Los plomos les pegaron a más de veinte migrantes. Muchos se quedaron reclinados sobre su plato de sopa. No les dio tiempo de moverse. Brincos, empujones, llantos. Pina y Luisa se salieron juntas. En la confusión encontraron tirado un monedero con setecientos pesos. Gastaron cincuenta en una botella de agua, una torta de jamón y guardaron el resto para pagarle al guardia del tren. Les dijeron que cobran de doscientos a trescientos pesos para permitirles el ascenso, y si tienen suerte no las tirarán después a las vías.
Lo bueno es que este tren es el 4041 de Ferromex, los de Kansas City son más caros. Los guardias son más malos. José, un hombre robusto de piel muy oscura, de casi dos metros de estatura las vio subir al tren. Se apresura a llegar junto a las mujeres. Apenas la semana pasada aventó a un muchacho, que muchacho, a un niño. Se quebró todo. No se le sale el ruido de la cabeza. Cayó como un costal de cemento. Le rebotó la cabeza. Se partió en dos. Nunca dejó de mirarlo. No se le sale de la cabeza.
Aventó a muchos otros. A tantos. Vio los brazos y las piernas. La carne molida entre las ruedas. La sangre sobre la lámina de acero. A veces le salpicaron la cara. En los días de sol intenso, les cerraba la puerta de los vagones. Los dejaba en el techo. Al llegar a San Luis Potosí ya estaban bien fritos. Pero hoy, el muchacho no se le sale de la cabeza.

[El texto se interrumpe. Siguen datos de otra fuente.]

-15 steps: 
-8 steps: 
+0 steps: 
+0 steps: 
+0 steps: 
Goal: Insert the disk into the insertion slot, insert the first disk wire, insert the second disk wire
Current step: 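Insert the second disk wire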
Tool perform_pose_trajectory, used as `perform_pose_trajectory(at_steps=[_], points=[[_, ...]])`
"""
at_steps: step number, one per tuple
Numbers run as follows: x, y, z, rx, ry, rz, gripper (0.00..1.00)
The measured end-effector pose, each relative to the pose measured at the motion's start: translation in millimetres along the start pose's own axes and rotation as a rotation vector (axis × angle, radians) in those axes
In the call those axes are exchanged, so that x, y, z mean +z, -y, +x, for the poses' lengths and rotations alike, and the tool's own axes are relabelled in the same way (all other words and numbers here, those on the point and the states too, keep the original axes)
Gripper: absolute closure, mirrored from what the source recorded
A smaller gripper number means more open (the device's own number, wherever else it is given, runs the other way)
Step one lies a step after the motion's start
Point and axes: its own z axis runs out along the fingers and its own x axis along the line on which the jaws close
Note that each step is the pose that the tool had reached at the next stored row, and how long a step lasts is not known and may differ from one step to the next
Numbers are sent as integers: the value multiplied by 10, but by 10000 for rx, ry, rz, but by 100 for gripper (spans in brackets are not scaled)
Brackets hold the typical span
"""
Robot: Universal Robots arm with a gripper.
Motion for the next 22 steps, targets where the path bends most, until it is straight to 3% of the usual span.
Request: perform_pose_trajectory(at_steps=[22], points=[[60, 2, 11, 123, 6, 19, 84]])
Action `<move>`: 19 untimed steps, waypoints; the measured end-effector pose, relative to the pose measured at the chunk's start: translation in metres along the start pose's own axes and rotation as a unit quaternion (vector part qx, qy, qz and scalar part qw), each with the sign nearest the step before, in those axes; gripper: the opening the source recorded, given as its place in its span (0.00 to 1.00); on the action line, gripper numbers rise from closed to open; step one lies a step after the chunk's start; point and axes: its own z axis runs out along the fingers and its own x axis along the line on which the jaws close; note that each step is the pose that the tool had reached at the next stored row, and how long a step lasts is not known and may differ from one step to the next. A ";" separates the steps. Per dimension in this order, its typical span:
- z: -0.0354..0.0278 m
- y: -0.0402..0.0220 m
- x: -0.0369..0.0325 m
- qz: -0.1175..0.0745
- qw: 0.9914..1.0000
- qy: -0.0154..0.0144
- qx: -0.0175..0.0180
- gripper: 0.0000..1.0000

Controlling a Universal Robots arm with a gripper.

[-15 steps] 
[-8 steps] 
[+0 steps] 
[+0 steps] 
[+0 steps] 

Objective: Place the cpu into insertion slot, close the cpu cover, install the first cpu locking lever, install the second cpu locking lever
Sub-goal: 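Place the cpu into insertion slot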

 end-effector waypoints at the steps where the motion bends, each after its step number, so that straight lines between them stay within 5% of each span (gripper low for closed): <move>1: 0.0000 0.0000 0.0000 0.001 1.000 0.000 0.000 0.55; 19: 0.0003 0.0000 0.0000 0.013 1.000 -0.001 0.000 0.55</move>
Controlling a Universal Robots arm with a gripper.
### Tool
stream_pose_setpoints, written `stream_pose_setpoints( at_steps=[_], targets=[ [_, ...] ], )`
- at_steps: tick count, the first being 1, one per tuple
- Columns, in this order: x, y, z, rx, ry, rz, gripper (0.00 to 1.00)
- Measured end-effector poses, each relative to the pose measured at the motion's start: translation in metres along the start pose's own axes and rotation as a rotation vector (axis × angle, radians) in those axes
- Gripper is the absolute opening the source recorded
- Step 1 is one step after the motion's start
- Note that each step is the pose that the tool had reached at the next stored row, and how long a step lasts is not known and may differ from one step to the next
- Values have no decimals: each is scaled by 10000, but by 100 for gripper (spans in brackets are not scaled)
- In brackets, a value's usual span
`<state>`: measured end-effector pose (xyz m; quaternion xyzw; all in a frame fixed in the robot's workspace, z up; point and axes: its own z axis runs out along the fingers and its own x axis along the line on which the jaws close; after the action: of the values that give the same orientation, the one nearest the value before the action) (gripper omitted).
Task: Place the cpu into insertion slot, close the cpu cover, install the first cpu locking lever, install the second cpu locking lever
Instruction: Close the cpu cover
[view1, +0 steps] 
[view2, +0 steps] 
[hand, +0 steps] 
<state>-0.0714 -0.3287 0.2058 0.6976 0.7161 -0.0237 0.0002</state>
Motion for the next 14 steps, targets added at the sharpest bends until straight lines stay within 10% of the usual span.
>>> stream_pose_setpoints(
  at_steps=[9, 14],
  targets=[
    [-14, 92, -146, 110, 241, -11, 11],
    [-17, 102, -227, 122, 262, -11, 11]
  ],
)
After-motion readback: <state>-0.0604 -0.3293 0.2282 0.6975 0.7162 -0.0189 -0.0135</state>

—Ahí viene —advierte Pina.
Luisa aprieta la mandíbula, toma de la mano a Pina y vuelve la mirada al cielo. Antes de la travesía no se conocían. Una vendía ropa en Honduras, la otra fue niñera en Phoenix, pero la deportaron. Extraña al güerito que cuidaba. El güerito la extraña a ella. El papá del güerito trabaja en la oficina del alcalde, la mamá le ayuda a uno de los republicanos. Están de acuerdo con la ley SB1060. No les gustó quedarse sin niñera.
—¿Pa’que hacemos todo esto? —se pregunta Pina.
—Pos pa’ser felices. Allá no éramos felices. ¿Y, si no estás contenta, de qué sirve? —contesta Luisa con pesadez.
—Allá no había forma —concluye Pina y recuerda que en Honduras tiene una casita, pero allá no había forma.
José escucha el silbido del tren. Al avanzar por los vagones retumba el suelo y el corazón del cuidador. La adrenalina sube conforme se aproxima al hueco de uno los vagones de la máquina de acero 4041 de Ferromex. No se le sale el muchacho de la cabeza.
Abre la compuerta.
Luisa le extiende el fajo de billetes. Son seiscientos pesos, susurra. José siente que la 4041 está acelerando. Hay veces que gana más velocidad que otras. Las vías del tren pasan muy rápido. El silbido, el costal, los latidos. Más de cuarenta y cinco kilómetros por hora. No dejó de mirarlo.
A las cinco cuarenta y cinco horas de la tarde, en San Luis Potosí y con el tren 4041 de Ferromex distanciándose sobre las vías, un par de hondureñas van agarradas de los brazos. Se contonean. Se contonean coquetamente sin que los rastros de las decenas de kilómetros recorridos les quiten algo de lo poco que les queda: femineidad.